A functionally scalable automation solution supports these scenarios out-of-the-box with the ability to:
- Introduce new business logic to existing automation workflows or activities by means of simple and easy-to-adopt mechanisms without impacting existing automation or target system functions.
- Allow for creation of interfaces to core automation workflows (through use of well-structured APIs) in order to ease integration with external applications.
- Add and use parameters and/or conditional programming/scripting to adapt the behavior of existing base automation functions without changing the function itself.
Template-based implementation and template transfer
A functionally scalable architecture also enables the use of templates for implementing functionality and sharing/distributing it accordingly.

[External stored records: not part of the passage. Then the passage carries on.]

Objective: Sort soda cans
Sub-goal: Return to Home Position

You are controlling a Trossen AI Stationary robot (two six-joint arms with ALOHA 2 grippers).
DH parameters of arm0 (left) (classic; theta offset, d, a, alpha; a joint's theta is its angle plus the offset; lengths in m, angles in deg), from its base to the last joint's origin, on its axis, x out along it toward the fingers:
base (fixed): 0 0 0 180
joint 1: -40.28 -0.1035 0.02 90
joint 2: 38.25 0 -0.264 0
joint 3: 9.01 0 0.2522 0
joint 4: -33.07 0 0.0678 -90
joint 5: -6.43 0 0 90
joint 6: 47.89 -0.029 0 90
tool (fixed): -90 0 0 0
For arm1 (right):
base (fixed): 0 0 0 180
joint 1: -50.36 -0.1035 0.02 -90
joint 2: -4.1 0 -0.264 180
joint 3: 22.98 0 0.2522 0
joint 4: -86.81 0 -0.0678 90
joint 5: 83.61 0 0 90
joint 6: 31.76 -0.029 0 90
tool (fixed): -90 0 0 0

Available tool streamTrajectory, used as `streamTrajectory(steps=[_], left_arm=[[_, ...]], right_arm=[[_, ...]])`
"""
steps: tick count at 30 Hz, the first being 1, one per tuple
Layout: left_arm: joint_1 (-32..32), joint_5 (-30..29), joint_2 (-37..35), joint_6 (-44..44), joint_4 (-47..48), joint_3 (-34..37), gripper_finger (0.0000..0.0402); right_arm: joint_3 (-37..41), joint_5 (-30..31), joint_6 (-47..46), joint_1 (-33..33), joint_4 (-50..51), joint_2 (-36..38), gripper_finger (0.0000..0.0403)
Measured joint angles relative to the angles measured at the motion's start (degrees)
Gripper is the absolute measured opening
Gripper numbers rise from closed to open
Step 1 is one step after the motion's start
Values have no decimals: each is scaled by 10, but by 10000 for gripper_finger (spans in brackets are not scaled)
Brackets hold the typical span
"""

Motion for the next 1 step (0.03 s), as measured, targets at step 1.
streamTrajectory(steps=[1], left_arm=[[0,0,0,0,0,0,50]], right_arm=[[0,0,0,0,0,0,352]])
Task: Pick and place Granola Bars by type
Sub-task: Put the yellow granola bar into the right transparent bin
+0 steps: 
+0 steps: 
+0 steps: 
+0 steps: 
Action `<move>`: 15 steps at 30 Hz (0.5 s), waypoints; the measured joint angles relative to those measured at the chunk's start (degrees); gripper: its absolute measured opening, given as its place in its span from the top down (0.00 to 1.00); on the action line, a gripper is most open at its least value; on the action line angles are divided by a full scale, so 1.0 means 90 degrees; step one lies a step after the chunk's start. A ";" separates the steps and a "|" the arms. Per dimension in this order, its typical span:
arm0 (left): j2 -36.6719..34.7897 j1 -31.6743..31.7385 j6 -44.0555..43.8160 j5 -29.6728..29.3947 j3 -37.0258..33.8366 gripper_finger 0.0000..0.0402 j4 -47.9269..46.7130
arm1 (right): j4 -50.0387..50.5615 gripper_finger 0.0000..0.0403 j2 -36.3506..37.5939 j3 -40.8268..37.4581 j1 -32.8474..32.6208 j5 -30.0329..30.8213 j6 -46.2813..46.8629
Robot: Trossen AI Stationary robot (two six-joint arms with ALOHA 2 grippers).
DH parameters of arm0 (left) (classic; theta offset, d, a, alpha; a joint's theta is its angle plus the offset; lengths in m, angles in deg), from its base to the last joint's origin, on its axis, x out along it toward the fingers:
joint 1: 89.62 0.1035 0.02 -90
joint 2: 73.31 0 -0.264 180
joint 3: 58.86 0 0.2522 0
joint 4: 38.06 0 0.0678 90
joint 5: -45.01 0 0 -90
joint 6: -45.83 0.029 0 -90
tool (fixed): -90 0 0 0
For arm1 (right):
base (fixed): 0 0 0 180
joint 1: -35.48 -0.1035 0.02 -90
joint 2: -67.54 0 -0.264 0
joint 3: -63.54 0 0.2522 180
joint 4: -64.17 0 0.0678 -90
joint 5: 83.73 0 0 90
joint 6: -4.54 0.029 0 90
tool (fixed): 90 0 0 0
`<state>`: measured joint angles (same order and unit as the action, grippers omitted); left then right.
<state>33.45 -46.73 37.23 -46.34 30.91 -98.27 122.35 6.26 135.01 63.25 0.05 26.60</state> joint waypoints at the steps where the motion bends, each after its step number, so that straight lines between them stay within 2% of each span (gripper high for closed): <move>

Once templates have been established, the automation solution should provide for a way to transfer these templates between systems or clients. This could either be supported through scripting or solution packaging. Additional value-add (if available): Share readily-tested implementations within an automation community.
Typical use-cases include but are not limited to:
- Development-test-production deployment of automation packages.
- Multi-client scenarios with well-segregated client areas with similar baseline functionality.
Customizable template libraries with graphical modeler
In today’s object and service based IT landscapes, products that rely on scripting are simply not considered functionally scalable. When using parameterization, conditional programming, and/or object reuse through scripting only, scaling to augment the automation implementation would become time-consuming, complex, and unsustainable. Today’s functionally scalable solutions use graphical modelers to create the object instances, workflows, templates, and packages that enable business efficiency and rapid adaptation to changing business requirements.
Finally, consider the following question as a decision basis for selecting a highly innovative, cloud-ready, scalable automation solution:
What is the minimum and maximum workflow load for execution without architectural change of the solution? If the answer is: 100 up to 4-5 Mio concurrent jobs per day without change of principle setup or architecture, one’s good to go.
In other words: Scalable automation architectures support not only the aforementioned key scalability criteria but are also able to handle a relatively small scale of concurrent flows equally to an utterly large scale. The infrastructure footprint needed for the deployed automation solution must obviously adapt accordingly.